Disisi lain pemerintah juga mengambil peran dengan meluncurkan program tayangan Belajar dari Rumah, melalui Kemendikbud sejak bulan April hingga Juli 2020. Program ini tayang kali pertama pada 13 April 2020 dengan memanfaatkan saluran TVRI. Seperti yang dijelaskan Kemendikbud dalam laman resminya bahwa Program Belajar dari Rumah di TVRI ini diisi dengan berbagai tayangan edukasi untuk jenjang PAUD, hingga pendidikan menengah. Tidak hanya menyasar peserta didik, program ini juga menyiarkan tayangan bimbingan untuk orang tua dan guru, serta program kebudayaan di akhir pekan, setiap Sabtu dan Minggu.
Terkait dengan hal tersebut, mengutip pernyataan menteri Pendidikan dan Kebudayaan RI, Nadim Makarim dalam website Kemendikbud, Jumat (18/09/2020) yang mengatakan “Kemendikbud ingin memastikan bahwa dalam masa yang sangat sulit ini ada berbagai macam cara untuk mendapatkan pembelajaran dari rumah, salah satunya melalui televisi. Sehingga bagi sekolah di daerah yang tidak memiliki akses internet, kesulitan menggunakan platform teknologi, hingga keterbatasan dana untuk kuota internet atau pulsa, dapat dengan mudah melangsungkan pembelajaran” tandasnya dalam konferensi kala itu.
Tidak hanya itu, baru-baru ini Kemendikbud juga disibukkan oleh program barunya untuk membantu pelajar Indonesia melakukan pembelajaran daring. Setelah sekian lama PJJ (Pembelajaran Jarak Jauh) berlangsung dengan banyaknya aduan dari masyarakat yang mengeluhkan beratnya beban mereka untuk mengadakan kuota internet.
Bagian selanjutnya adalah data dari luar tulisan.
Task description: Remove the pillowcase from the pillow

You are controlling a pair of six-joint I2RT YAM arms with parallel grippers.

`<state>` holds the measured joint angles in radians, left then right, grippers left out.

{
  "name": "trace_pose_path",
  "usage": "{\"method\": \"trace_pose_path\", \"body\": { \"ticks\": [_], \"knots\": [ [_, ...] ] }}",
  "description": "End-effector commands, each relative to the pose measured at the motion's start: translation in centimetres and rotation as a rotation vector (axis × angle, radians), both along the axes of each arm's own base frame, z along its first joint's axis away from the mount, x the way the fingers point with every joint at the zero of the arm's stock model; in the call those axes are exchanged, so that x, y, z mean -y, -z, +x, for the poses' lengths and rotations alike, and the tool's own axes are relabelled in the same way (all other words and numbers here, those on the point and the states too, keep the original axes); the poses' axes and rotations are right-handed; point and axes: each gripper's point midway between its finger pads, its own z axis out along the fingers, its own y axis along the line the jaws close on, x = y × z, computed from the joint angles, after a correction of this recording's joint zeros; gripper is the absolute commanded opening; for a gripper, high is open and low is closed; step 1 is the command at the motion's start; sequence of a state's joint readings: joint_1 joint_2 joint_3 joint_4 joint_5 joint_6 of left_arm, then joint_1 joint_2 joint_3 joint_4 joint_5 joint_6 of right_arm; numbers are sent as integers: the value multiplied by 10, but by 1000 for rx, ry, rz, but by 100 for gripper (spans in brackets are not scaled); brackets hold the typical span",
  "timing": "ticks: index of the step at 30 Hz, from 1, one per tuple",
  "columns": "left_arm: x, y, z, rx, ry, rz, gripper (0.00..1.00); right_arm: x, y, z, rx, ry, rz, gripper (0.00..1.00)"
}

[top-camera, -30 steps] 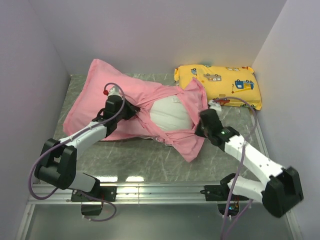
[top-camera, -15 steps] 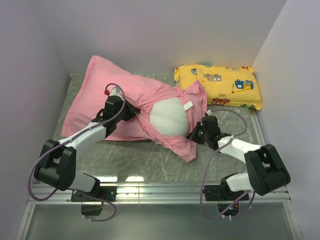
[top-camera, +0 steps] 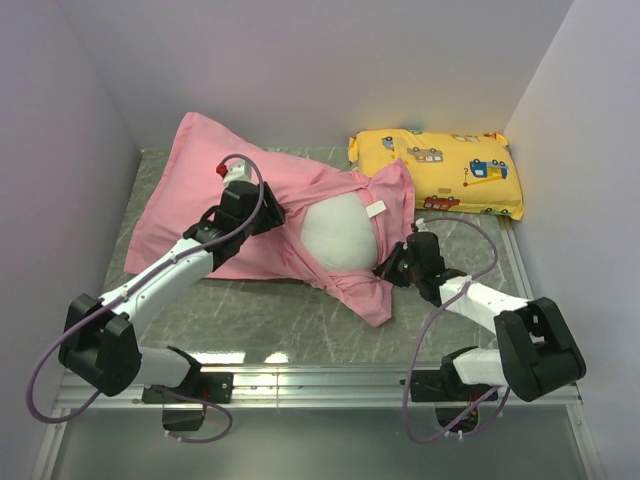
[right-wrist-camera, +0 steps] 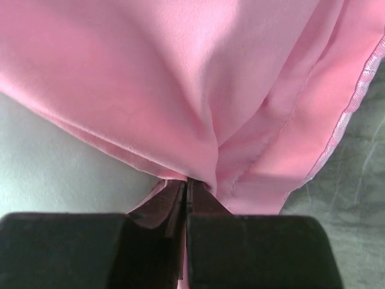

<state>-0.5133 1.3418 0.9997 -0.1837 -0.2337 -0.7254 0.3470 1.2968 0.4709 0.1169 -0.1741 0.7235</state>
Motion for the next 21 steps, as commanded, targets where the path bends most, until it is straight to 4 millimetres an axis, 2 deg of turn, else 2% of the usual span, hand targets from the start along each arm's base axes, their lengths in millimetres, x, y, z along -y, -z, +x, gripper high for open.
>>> {"method": "trace_pose_path", "body": {
  "ticks": [1, 6, 9, 14, 21],
  "knots": [
    [-20, -30, -1, 53, -45, 78, 65, 5, 3, -9, -15, -12, -37, 0],
    [-10, -56, -7, 110, 26, 69, 76, 7, -3, -8, 2, -7, -42, 0],
    [5, -70, -13, 142, 111, 43, 80, 8, -6, -7, 12, -5, -49, 0],
    [24, -93, -21, 189, 201, 9, 82, 8, -12, -7, 26, -9, -50, 0],
    [35, -114, -25, 245, 239, -1, 84, 9, -15, -7, 30, -6, -48, 0]
  ]
}}
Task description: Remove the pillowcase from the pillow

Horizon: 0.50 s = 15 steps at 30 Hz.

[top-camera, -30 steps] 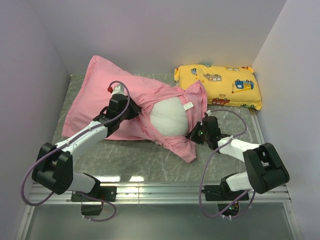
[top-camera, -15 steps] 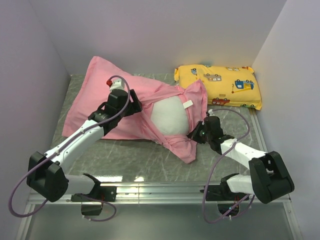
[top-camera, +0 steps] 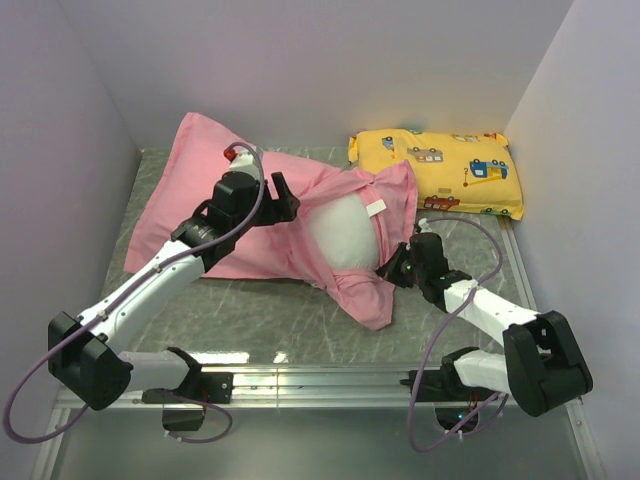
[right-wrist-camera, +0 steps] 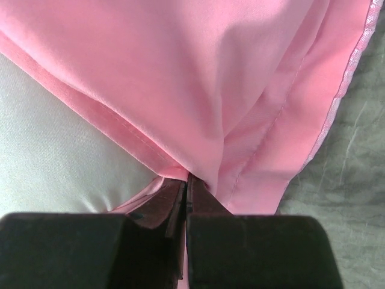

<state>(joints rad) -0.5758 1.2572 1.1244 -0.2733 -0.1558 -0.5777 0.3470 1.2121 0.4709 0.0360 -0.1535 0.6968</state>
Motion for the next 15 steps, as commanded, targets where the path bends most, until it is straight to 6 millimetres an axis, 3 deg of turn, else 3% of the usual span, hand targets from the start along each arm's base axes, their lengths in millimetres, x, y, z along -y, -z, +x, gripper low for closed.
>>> {"method": "trace_pose_path", "body": {
  "ticks": [1, 9, 12, 14, 15],
  "knots": [
    [10, -49, -3, 122, 50, -43, 84, 2, -5, 0, 12, -6, -20, 0],
    [17, -60, -5, 144, 68, -44, 83, 1, -7, 0, 16, -5, -13, 0],
    [29, -72, -13, 169, 100, -37, 83, 1, -8, 1, 23, -6, -14, 0],
    [44, -91, -21, 201, 122, -30, 84, 1, -10, 2, 28, -4, -14, 0],
    [48, -87, -23, 194, 125, -13, 84, 2, -10, 3, 30, -1, -14, 0]
  ]
}}
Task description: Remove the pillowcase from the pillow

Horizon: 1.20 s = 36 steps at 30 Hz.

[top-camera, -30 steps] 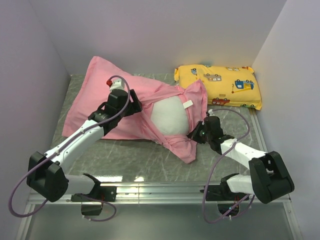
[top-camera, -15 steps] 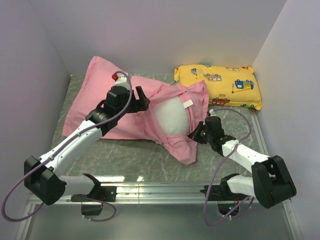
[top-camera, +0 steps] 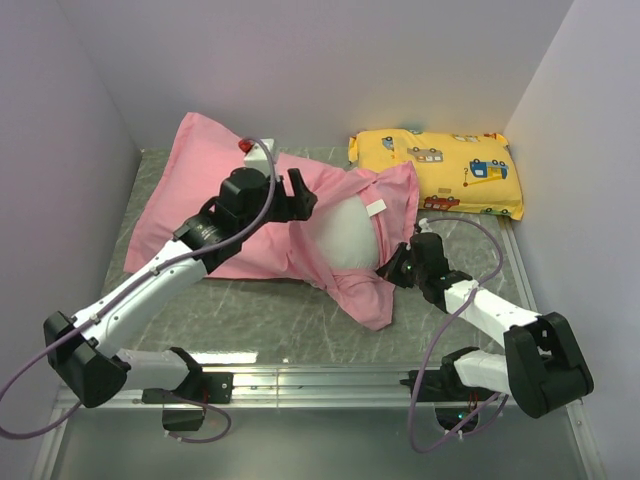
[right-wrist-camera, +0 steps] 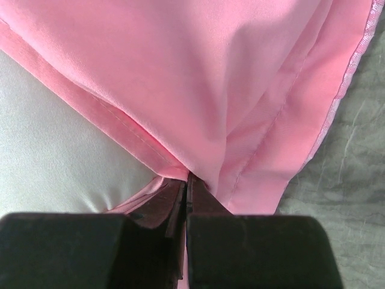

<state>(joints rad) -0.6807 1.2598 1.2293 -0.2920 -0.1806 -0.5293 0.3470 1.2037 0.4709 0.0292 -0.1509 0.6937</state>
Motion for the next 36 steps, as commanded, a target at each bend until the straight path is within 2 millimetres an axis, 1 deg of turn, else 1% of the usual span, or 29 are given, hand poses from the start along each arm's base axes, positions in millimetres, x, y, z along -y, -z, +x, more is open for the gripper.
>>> {"method": "trace_pose_path", "body": {
  "ticks": [1, 3, 4, 6, 7, 9, 10, 12, 13, 14, 15, 16, 18, 19, 21, 22, 24, 25, 26, 27, 28, 29, 30, 31, 32, 33, 35, 36],
  "knots": [
    [30, -49, -17, 111, 59, -13, 84, 1, -9, 3, 27, -2, -13, 0],
    [42, -54, -23, 123, 59, -5, 84, 1, -9, 3, 25, -1, -12, 0],
    [58, -48, -32, 111, 88, 7, 84, 0, -9, 3, 25, -4, -11, 0],
    [69, -41, -34, 106, 70, 31, 85, 0, -9, 3, 23, -4, -10, 0],
    [85, -25, -39, 82, 85, 62, 86, 0, -9, 3, 23, -3, -8, 0],
    [96, -8, -39, 65, 62, 104, 87, -1, -10, 3, 25, -4, -7, 0],
    [110, 8, -42, 39, 68, 135, 88, 0, -10, 4, 26, -3, -6, 0],
    [119, 21, -40, 25, 40, 154, 90, 1, -8, 0, 10, -3, -15, 0],
    [128, 40, -40, 1, 37, 189, 90, 2, -8, 1, 13, 0, -15, 0],
    [127, 52, -39, -18, 14, 218, 92, 2, -8, 1, 14, 2, -17, 0],
    [126, 60, -36, -33, -12, 234, 93, 3, -9, 0, 16, 1, -18, 0],
    [124, 79, -30, -54, -59, 268, 94, 3, -8, -1, 14, 2, -17, 0],
    [119, 99, -26, -70, -97, 333, 98, 4, -8, -1, 16, 4, -19, 0],
    [118, 118, -22, -87, -110, 374, 99, 4, -8, -3, 18, 3, -19, 0],
    [115, 136, -18, -109, -120, 421, 99, 5, -7, -3, 17, 4, -21, 0],
    [113, 151, -13, -125, -136, 450, 99, 5, -7, -4, 16, 5, -20, 0],
    [113, 166, -7, -147, -133, 465, 99, 4, -7, -3, 19, 2, -13, 0],
    [110, 180, -1, -164, -135, 489, 99, 3, -8, -4, 19, -2, -10, 0],
    [110, 187, 1, -175, -130, 500, 97, 3, -8, -4, 21, -2, -9, 0],
    [112, 191, 6, -186, -124, 503, 92, 3, -8, -4, 19, -2, -10, 0],
    [107, 205, 11, -215, -124, 530, 82, 3, -10, -4, 25, -3, -12, 0],
    [110, 209, 13, -232, -106, 522, 42, 3, -11, -4, 28, -5, -14, 0],
    [112, 213, 14, -243, -90, 514, 20, 3, -14, -5, 34, -10, -15, 0],
    [112, 215, 21, -258, -86, 490, 4, 3, -15, -5, 36, -13, -16, 0],
    [114, 214, 23, -269, -76, 464, 0, 2, -17, -6, 40, -22, -14, 0],
    [120, 215, 21, -290, -40, 432, 0, 0, -23, -7, 52, -37, -13, 0],
    [124, 208, 27, -298, -42, 365, 0, -7, -30, -11, 65, -74, -7, 0],
    [128, 205, 29, -318, -37, 322, 0, -10, -37, -13, 81, -92, -15, 0]
  ]
}}
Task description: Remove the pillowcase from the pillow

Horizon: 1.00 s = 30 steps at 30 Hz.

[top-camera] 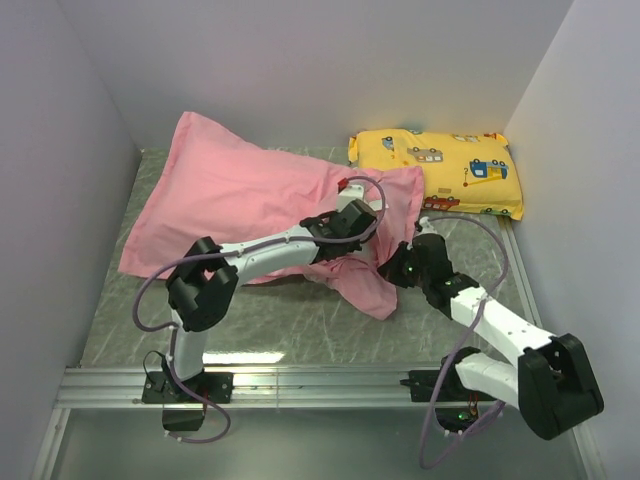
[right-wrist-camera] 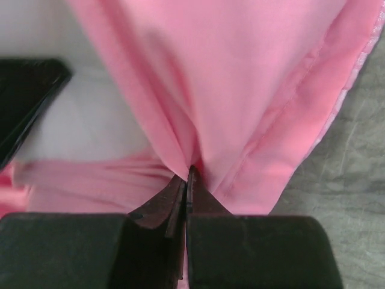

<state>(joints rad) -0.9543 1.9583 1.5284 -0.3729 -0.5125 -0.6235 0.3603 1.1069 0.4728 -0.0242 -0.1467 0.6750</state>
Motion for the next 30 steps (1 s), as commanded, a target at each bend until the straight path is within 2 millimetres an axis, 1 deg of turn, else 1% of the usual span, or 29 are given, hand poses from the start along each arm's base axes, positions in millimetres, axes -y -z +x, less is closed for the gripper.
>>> {"method": "trace_pose_path", "body": {
  "ticks": [1, 3, 4, 6, 7, 8, 10, 11, 12, 14, 15, 16, 17, 19, 20, 22, 23, 24, 26, 27, 30],
  "knots": [
    [-3, 14, 17, -96, -20, -101, 0, -17, -21, -13, 39, -102, -27, 0],
    [-4, 7, 26, -93, -44, -157, 0, -23, -26, -19, 53, -140, -50, 0],
    [-9, 0, 34, -96, -68, -200, 0, -32, -27, -28, 55, -187, -54, 0],
    [-12, -12, 44, -83, -103, -252, 0, -43, -31, -39, 76, -245, -51, 0],
    [-20, -19, 52, -69, -130, -266, 0, -47, -33, -44, 85, -263, -54, 0],
    [-22, -24, 56, -63, -143, -283, 0, -55, -34, -53, 94, -298, -54, 0],
    [-30, -38, 67, -47, -172, -334, 0, -55, -31, -61, 95, -306, -51, 0],
    [-32, -43, 70, -40, -180, -348, 0, -55, -28, -65, 89, -313, -52, 0],
    [-35, -52, 74, -28, -191, -367, 0, -53, -22, -72, 75, -316, -53, 0],
    [-45, -62, 83, -8, -220, -377, 0, -51, -17, -80, 65, -325, -46, 0],
    [-45, -73, 88, 8, -226, -394, 0, -52, -16, -87, 68, -335, -27, 0],
    [-50, -76, 93, 9, -241, -398, 0, -52, -17, -89, 74, -336, -12, 0],
    [-51, -81, 96, 12, -240, -415, 0, -52, -17, -91, 75, -334, -6, 0],
    [-57, -94, 106, 30, -254, -453, 0, -49, -13, -96, 60, -325, -1, 0],
    [-57, -106, 111, 43, -254, -477, 0, -49, -11, -97, 54, -328, -3, 0],
    [-61, -113, 117, 42, -258, -491, 0, -46, -3, -100, 30, -314, -12, 0],
    [-62, -118, 119, 45, -257, -494, 0, -44, 1, -99, 24, -301, -20, 0],
    [-61, -129, 122, 52, -249, -515, 0, -43, 6, -100, 4, -289, -25, 0],
    [-64, -140, 125, 61, -252, -531, 0, -42, 11, -99, -10, -275, -35, 0],
    [-65, -145, 126, 61, -251, -544, 1, -40, 17, -97, -29, -257, -56, 0],
    [-70, -161, 125, 58, -237, -579, 0, -36, 24, -91, -56, -215, -98, 0]
  ]
}}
Untuk membantu mengatasinya, Kemendikbud membagikan kuota internet gratis bagi peserta didik, guru, mahasiswa, hingga dosen. Hal itu pun telah banyak dibahas dalam pemberitaan media.
Sejauh ini tidak bisa dipungkiri jika diawal penerapannya, masyarakat mengeluarkan upaya yang lebih besar agar mampu beradaptasi dengan kebiasaan baru tersebut. Dampak dari suatu problema itu pasti ada. Terlebih lagi akibat yang ditimbulkan dari pandemi Covid-19 ini. Maka dari itu perlu adanya kerjasama yang baik antar semua pihak untuk mensiasatinya, dan tidak hanya terpaku melihat sisi negatif dari solusi yang ditawarkan.